Accountability and Coercion: Is Justice Blind when It Runs for Office?

Introduction

Trial judges in the US wield significant authority through their sentencing power.
In 39 states, judges are subject to reelection, raising concerns about impartiality.
The study develops a theory of sentencing behavior influenced by electoral considerations.
Voters are not fully informed and tend to notice underpunishment more than overpunishment.
The theory predicts elected judges will become more punitive as elections approach.
Analysis of 22,095 Pennsylvania criminal cases from the 1990s supports this prediction.
Electoral dynamics are estimated to account for 1,818 to 2,705 years of incarceration.

The Role of Trial Judges

Trial court judges play a crucial role in administering criminal justice, with nearly 5,000 state trial court judges.
In 1998, they sentenced almost one million felons to over two million years in state jails and prisons.
Sentencing authority ultimately governs the coercive power of the state on individual defendants.
Trial judges have broad discretion over sentencing in nearly all noncapital cases.
Most cases are resolved via plea bargain, but the presiding judge must approve the proposed sentence.

Judicial Elections and Impartiality

In 39 states, trial judges stand for reelection through:
- Competitive partisan elections (8 states)
- Competitive nonpartisan elections (21 states)
- Noncompetitive retention elections (10 states)
In retention elections, judges run unopposed and must receive more "yes" than "no" votes.
In 7 states, judges are evaluated by the legislature, governor, or a judicial nominating commission.
Legal scholars are concerned that elections may compromise judicial independence.
Empirical studies suggest voters are uninformed about judge behavior, and trial judges have high retention rates.

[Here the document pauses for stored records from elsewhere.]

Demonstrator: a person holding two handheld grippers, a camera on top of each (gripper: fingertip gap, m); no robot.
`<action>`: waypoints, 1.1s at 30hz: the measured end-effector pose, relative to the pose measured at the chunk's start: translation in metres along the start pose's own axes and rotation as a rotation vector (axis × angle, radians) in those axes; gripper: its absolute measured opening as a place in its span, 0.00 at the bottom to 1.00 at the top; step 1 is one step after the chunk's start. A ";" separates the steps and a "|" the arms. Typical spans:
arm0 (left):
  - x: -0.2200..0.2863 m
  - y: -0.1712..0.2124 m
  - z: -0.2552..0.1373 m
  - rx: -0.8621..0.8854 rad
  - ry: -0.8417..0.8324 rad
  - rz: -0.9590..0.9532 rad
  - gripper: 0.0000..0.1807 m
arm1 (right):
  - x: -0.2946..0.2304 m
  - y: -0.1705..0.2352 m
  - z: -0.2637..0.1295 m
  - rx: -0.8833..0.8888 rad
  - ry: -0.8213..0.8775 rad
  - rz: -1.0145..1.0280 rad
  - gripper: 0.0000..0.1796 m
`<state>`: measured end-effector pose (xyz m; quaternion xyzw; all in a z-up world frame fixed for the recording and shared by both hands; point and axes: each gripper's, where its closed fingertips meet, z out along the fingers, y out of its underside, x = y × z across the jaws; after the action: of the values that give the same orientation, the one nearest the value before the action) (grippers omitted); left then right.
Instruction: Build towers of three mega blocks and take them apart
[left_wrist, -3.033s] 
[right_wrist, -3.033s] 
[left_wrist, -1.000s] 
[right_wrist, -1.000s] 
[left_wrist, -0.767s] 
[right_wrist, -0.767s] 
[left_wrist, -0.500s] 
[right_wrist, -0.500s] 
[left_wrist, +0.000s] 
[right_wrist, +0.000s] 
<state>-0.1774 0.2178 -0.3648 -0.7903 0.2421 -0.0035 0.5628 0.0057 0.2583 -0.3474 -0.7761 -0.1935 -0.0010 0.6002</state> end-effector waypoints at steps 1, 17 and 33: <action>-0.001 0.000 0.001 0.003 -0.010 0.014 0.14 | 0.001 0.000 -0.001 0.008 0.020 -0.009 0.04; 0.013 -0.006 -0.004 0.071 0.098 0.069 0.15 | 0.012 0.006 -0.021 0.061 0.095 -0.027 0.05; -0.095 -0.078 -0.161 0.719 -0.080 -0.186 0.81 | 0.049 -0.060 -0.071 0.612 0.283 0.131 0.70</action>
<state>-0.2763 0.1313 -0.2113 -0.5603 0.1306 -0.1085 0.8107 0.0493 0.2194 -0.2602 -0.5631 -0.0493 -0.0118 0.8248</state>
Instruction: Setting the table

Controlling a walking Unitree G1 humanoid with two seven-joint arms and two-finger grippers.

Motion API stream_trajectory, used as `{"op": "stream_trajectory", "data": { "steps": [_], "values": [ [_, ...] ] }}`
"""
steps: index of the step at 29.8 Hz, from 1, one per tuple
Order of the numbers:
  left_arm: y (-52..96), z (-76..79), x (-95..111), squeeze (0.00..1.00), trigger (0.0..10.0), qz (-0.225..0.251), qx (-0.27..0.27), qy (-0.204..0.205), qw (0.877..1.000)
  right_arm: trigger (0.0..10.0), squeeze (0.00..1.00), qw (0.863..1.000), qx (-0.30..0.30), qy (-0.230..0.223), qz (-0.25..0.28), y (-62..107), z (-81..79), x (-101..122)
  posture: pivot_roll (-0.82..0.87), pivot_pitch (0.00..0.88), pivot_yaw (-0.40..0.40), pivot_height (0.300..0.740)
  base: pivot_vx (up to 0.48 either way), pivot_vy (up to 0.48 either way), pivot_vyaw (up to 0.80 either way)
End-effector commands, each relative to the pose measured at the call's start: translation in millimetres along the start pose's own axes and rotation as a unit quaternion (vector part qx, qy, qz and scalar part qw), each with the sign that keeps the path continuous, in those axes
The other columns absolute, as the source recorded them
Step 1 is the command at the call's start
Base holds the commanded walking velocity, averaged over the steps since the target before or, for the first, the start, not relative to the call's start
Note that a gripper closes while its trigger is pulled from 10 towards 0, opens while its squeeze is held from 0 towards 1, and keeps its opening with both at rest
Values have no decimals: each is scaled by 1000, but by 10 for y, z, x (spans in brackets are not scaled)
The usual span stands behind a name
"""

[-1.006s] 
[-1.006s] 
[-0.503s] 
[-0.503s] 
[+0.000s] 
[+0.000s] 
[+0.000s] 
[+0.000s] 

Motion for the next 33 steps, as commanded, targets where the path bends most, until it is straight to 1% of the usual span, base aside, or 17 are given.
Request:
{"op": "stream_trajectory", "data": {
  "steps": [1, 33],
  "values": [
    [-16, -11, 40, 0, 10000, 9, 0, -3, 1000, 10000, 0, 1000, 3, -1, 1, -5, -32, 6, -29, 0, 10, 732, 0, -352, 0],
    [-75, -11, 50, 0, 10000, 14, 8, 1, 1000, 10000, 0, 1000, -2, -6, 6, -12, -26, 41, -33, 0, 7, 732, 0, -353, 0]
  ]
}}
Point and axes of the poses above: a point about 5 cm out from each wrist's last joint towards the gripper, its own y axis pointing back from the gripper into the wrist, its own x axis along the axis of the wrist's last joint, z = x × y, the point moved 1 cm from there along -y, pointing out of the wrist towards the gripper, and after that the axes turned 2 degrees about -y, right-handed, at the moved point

Theory of Electoral Control and Sentencing

The article develops a theory specifying conditions under which trial judges alter sentencing behavior to improve electoral prospects.
Voters find it difficult to monitor judicial behavior, so a single instance of judicial malfeasance can influence an election.
Certain characteristics of the informational environment surrounding trial judge elections, however, make perceived underpunishment easier to observe than perceived overpunishment.
If judges discount the future value of retaining office, they will minimize the electoral consequences of underpunishment later in their terms.
The theory predicts unidirectional convergence: trial judges will become more punitive as their terms proceed.

Comparing with Existing Theories

Existing studies of electoral incentives predict bidirectional convergence: officials become more conservative or liberal to align with constituents.
The study predicts judges will become more punitive regardless of their position relative to constituents’ preferences.
Unidirectional convergence could also result from a bias in the selection of judges who are uniformly less punitive than their constituents."
Critical tests are devised to differentiate between these accounts.

Empirical Analysis: Pennsylvania

Incumbent trial judges in Pennsylvania face noncompetitive retention elections every ten years.
Analysis of over 22,000 Pennsylvania trial court sentences for aggravated assault, rape, and robbery convictions in the 1990s showed:
- Sentences for these crimes are significantly longer the closer the sentencing judge is to standing for reelection.
The results suggest the superiority of the theoretical account over others.
A baseline estimate imputes at least 1,818 to 2,705 years of additional prison time due to electoral incentives.

Judicial Behavior and Electoral Accountability

The method of choosing trial court judges is a matter of substantial controversy.
Elections may tie judges too closely to the whims of public opinion, compromising judicial integrity.
Elected judges may base decisions on political effects rather than legal precepts or unbiased facts.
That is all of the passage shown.